— Task description —
Copy each line of the material below that includes the string "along".
BEGIN
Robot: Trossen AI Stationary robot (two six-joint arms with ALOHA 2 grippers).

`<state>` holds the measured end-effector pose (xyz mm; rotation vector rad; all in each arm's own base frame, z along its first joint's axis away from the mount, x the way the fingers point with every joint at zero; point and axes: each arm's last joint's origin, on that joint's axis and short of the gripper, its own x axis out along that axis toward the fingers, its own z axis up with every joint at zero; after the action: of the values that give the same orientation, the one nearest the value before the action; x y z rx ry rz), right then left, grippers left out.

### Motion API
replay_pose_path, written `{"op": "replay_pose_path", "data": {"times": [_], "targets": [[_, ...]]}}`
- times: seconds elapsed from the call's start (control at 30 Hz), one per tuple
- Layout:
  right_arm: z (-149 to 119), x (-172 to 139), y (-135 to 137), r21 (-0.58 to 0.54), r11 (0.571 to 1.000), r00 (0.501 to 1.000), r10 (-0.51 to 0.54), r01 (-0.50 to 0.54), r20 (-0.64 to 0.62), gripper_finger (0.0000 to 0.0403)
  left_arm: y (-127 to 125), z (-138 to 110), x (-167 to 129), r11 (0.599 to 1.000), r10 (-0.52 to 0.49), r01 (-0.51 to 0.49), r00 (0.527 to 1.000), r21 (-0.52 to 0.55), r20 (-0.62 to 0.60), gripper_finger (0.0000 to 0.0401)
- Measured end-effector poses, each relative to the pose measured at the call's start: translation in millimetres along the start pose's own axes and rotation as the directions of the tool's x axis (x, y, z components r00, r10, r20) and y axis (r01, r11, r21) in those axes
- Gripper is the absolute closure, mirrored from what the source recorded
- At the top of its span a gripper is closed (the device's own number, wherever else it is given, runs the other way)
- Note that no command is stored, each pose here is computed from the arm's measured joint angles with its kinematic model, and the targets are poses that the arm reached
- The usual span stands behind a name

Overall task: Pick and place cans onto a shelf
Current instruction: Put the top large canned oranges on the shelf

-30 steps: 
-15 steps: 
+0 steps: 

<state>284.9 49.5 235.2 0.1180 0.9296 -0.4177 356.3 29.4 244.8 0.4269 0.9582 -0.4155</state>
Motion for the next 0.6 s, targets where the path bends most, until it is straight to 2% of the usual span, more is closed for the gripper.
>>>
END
— Finished exercise —
`<state>` holds the measured end-effector pose (xyz mm; rotation vector rad; all in each arm's own base frame, z along its first joint's axis away from the mount, x the way the fingers point with every joint at zero; point and axes: each arm's last joint's origin, on that joint's axis and short of the gripper, its own x axis out along that axis toward the fingers, its own z axis up with every joint at zero; after the action: of the values that give the same orientation, the one nearest the value before the action; x y z rx ry rz), right then left, grippers left out.
- Measured end-effector poses, each relative to the pose measured at the call's start: translation in millimetres along the start pose's own axes and rotation as the directions of the tool's x axis (x, y, z components r00, r10, r20) and y axis (r01, r11, r21) in those axes

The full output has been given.